For all processing schemes, the feature vector included 12 cepstral coefficients (c0 was excluded), and 13 cepstral derivatives. Three peak frequencies, and two frequency derivatives were also included in the `threaded' evaluations. The frequency derivative of the highest peak was excluded because it had little variance.
Background noise, shaped to match an estimate of the long-term average speech spectrum, was added to corrupt the speech signal for these evaluations. In addition to evaluations using linear prediction cepstral coefficients, Mel-frequency cepstral coefficients, and the relative-spectra (RASTA) technique [12], tests were performed using MFCC with five common techniques that are intended to improve feature-vector robustness: spectral subtraction, spectral scaling, non-linear spectral scaling, cepstral mean subtraction, and cepstral normalization. The top two of these last five are included in Figure 6.
Short-time spectral estimates for speech recognition are averaged over a few pitch periods to minimize any influence of the periodic glottal pulses in voiced speech. However, a case study comparing the perception of [s] and [z] in noise shows that listeners can use pitch-rate amplitude-modulation cues for phonetic discrimination.
Figure 7.a is a spectrogram of the two syllables: "sue zoo." In a typical ASR system, the presence of low-frequency energy during the voiced fricative [z], would largely distinguish that sound from the unvoiced fricative [s]. Preliminary data indicate that listeners, on the other hand, are able to distinguish these sounds at a low SNR even after the signal is high-pass filtered above 3 kHz. In Figure 7.b, notice the pitch-rate amplitude-modulation cue in the temporal waveform of [z] after high-pass filtering. We are currently parameterizing models to predict the perceptual sensitivity to this cue, and are working to incorporate the model's response into an ASR system.
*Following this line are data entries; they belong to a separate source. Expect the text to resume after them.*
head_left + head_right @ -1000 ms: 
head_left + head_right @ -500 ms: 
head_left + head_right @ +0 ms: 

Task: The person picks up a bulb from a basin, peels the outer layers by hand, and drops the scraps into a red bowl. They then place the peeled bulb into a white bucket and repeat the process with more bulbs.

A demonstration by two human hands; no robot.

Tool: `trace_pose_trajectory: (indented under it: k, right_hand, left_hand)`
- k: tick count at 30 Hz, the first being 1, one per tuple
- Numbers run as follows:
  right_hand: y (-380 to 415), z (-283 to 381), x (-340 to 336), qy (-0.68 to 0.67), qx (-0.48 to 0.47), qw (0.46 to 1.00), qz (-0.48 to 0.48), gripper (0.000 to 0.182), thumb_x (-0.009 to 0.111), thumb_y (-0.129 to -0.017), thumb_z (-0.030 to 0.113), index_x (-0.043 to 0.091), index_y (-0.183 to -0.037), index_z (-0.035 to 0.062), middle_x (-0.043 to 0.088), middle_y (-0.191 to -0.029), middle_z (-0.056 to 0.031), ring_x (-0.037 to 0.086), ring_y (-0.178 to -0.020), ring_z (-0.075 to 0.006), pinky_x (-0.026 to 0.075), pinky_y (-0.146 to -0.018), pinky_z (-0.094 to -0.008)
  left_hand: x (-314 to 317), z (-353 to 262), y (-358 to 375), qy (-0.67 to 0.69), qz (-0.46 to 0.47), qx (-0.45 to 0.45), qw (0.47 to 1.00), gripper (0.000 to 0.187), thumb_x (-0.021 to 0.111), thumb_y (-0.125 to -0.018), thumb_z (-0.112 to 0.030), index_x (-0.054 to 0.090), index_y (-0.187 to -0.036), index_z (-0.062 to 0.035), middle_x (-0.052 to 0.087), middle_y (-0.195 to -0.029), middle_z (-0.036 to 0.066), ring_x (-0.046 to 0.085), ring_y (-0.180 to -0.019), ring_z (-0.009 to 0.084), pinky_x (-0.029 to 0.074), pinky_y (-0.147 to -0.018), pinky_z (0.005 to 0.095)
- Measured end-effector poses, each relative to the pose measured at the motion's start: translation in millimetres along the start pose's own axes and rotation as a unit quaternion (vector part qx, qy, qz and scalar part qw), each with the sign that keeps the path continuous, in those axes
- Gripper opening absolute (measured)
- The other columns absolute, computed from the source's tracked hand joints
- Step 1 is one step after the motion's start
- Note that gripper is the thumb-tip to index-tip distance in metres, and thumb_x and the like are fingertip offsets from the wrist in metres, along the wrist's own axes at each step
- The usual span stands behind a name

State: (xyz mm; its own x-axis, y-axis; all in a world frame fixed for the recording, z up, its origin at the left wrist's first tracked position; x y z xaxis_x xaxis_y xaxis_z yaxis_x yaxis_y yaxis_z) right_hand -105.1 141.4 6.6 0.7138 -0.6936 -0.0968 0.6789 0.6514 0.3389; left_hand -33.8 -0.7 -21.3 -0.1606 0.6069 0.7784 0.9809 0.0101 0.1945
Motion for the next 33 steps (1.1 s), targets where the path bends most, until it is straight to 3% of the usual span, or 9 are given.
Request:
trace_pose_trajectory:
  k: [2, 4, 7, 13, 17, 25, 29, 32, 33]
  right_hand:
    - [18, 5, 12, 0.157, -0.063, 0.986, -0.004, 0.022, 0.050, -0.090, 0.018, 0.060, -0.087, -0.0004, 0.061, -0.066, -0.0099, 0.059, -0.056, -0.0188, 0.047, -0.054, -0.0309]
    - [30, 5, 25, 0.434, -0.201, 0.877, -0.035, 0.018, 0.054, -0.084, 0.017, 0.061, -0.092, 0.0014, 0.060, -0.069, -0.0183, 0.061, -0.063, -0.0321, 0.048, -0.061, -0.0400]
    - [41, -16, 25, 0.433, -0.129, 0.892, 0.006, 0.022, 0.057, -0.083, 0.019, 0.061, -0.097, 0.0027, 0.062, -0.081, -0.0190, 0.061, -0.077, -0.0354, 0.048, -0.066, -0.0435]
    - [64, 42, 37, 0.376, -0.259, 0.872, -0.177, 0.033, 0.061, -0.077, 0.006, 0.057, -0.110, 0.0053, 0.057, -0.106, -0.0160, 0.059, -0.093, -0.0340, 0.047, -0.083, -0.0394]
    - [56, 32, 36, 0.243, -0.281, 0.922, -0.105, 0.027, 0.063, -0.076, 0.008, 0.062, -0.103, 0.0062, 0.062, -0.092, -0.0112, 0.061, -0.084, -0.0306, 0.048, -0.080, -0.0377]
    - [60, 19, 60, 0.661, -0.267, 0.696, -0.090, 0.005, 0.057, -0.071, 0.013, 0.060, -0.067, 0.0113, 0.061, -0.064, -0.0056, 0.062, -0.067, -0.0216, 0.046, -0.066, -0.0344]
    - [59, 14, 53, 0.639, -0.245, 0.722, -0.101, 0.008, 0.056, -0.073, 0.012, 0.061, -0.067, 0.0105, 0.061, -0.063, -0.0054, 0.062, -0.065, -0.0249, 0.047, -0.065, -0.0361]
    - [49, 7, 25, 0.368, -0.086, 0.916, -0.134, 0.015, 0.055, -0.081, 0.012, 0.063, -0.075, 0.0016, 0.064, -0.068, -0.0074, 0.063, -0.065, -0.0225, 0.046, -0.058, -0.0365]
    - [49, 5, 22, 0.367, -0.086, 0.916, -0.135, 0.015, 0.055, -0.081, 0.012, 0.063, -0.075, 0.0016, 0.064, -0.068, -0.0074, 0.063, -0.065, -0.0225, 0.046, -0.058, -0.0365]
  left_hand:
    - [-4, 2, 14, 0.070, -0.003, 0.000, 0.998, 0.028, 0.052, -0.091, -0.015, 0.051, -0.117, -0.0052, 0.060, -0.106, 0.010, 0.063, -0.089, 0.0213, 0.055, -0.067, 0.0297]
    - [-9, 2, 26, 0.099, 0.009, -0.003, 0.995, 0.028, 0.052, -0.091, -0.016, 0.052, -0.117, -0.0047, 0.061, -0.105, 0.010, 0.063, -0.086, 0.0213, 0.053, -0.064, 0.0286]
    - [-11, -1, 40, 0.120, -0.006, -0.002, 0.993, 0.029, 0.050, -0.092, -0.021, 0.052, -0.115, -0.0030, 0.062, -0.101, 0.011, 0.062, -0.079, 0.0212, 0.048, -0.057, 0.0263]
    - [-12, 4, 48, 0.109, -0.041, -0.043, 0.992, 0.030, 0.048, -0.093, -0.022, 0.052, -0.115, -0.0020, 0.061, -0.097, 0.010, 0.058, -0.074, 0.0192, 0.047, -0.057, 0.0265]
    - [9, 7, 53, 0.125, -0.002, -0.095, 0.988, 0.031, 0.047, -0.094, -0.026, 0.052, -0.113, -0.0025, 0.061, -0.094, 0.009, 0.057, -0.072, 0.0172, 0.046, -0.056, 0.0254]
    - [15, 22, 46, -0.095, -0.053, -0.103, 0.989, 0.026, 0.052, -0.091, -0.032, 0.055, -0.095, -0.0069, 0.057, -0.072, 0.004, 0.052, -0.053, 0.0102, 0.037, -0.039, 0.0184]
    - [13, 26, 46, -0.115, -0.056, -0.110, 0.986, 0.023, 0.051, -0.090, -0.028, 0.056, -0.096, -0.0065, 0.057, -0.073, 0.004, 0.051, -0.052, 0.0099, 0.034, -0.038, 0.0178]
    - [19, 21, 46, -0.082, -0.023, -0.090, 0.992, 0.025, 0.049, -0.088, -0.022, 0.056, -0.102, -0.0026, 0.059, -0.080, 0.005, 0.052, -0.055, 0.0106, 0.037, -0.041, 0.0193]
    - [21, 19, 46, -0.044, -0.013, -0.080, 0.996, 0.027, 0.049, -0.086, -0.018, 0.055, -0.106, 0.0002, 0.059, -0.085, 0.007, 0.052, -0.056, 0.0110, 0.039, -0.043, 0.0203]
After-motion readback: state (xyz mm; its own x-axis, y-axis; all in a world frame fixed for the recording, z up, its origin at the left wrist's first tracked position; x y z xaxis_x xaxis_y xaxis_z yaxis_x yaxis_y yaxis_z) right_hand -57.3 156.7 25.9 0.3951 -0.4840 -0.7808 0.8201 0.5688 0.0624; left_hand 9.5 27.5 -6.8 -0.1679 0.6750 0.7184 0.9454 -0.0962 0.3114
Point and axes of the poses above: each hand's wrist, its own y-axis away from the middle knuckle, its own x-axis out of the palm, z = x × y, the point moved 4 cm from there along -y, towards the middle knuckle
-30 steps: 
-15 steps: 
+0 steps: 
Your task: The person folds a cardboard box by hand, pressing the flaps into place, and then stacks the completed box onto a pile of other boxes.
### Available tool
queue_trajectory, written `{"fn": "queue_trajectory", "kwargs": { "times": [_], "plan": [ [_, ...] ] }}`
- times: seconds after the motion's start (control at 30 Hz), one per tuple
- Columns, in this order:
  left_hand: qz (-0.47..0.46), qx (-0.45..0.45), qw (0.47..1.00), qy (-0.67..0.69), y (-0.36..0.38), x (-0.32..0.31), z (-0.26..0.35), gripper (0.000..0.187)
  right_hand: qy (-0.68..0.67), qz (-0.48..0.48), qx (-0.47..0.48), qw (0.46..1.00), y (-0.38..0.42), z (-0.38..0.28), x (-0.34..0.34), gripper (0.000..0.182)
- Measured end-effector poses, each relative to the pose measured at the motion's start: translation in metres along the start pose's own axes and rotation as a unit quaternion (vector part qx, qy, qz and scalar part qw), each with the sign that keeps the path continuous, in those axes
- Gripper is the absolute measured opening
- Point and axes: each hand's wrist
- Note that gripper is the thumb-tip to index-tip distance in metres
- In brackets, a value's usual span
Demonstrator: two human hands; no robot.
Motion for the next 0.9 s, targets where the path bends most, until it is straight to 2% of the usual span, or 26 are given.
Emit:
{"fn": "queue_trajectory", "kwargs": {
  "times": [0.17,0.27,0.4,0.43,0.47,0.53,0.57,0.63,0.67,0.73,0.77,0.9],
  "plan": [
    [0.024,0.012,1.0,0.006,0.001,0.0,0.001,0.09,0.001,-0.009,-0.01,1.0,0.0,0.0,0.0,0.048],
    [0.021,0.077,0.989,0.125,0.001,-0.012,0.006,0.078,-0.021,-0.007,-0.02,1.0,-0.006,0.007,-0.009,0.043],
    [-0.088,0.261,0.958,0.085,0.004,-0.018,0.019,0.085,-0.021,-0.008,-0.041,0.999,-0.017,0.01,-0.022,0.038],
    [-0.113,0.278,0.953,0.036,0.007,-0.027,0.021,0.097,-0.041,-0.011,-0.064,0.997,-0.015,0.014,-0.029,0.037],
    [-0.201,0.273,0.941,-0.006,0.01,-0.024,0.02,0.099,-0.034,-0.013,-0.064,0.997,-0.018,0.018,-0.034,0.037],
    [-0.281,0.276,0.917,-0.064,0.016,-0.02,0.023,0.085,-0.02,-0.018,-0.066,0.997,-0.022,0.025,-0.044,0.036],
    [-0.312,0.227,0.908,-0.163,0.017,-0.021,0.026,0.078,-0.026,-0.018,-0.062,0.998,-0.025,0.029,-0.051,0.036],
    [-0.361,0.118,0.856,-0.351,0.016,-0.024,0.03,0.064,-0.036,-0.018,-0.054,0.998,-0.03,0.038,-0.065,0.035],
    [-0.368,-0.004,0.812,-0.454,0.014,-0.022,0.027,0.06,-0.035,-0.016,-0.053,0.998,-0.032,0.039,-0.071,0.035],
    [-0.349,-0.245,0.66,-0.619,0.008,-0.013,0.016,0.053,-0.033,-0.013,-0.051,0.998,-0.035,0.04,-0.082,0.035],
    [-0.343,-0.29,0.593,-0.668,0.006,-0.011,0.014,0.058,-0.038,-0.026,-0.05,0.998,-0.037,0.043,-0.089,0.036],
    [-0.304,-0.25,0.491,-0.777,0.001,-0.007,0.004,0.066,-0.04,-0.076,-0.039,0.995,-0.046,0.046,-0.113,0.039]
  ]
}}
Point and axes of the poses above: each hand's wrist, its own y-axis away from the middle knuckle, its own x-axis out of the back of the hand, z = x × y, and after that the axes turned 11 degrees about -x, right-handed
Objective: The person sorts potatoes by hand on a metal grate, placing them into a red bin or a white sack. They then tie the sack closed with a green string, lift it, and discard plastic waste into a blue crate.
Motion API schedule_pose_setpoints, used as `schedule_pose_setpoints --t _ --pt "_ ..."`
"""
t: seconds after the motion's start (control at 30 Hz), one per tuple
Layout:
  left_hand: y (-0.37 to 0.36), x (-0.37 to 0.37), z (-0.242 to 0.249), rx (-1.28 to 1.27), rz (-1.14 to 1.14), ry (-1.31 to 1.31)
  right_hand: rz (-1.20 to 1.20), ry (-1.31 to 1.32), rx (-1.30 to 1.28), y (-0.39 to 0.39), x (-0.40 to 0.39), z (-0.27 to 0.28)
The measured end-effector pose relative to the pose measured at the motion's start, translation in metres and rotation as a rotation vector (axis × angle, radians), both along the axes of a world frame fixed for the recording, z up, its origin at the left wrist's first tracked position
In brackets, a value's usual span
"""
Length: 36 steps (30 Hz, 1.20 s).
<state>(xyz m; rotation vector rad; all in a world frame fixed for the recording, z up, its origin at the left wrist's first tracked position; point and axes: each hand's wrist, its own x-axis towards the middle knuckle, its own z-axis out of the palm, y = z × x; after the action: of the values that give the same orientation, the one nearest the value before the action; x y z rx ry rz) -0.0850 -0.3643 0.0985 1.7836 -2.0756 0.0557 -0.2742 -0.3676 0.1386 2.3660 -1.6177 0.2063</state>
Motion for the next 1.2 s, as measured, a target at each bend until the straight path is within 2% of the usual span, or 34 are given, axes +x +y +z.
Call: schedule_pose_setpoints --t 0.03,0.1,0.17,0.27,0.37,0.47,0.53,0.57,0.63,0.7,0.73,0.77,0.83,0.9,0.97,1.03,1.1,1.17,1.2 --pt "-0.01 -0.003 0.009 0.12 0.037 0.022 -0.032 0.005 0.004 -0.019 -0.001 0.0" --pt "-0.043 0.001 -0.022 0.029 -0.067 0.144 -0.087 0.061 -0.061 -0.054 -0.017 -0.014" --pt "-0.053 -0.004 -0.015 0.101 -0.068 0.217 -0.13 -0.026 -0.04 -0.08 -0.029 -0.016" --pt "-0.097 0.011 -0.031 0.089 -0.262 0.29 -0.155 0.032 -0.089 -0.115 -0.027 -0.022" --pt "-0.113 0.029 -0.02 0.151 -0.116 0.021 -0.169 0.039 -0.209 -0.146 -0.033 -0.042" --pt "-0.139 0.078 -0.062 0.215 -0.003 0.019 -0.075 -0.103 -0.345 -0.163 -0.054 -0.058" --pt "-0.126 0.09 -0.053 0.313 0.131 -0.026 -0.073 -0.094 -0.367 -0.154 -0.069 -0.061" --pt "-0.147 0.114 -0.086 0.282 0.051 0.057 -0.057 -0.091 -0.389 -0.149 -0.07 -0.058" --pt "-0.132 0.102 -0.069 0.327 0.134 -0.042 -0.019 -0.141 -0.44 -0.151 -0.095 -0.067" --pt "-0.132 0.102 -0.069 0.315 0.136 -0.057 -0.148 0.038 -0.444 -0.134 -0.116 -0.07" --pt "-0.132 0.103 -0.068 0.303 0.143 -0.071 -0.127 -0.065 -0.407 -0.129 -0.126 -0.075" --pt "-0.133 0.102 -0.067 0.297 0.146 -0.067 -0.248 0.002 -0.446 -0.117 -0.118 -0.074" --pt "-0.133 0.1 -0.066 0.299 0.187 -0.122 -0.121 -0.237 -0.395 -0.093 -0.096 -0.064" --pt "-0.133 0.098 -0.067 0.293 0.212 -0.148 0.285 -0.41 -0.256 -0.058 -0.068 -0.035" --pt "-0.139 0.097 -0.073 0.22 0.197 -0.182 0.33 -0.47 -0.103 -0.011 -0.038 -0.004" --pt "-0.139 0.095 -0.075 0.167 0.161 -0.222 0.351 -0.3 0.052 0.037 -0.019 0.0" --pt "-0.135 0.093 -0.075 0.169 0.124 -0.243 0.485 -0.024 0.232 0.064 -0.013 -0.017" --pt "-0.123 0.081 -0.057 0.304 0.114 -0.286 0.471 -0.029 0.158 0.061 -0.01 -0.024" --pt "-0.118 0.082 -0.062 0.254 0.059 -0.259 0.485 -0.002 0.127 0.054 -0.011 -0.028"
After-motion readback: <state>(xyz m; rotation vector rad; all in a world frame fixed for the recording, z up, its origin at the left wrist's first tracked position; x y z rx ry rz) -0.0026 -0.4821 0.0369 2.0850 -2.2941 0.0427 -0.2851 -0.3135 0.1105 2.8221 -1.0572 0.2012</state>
Current speech recognition systems characterize sequences of short-time spectral estimates as a non-stationary stochastic process. The techniques used to obtain the short-time spectral estimates provide rough approximations of two fundamental aspects of auditory perception: frequency selectivity and magnitude compression. Incorporating computationally simple mechanisms which reproduce other aspects of auditory perception, may increase the robustness and the phonetic relevance of the speech parameterization used for speech recognition. In this paper, mechanisms which provide adaptation and spectral peak isolation, together with an explicit statistical characterization of the position and motion of spectral peaks significantly improve the robustness of a discrete word recognition system.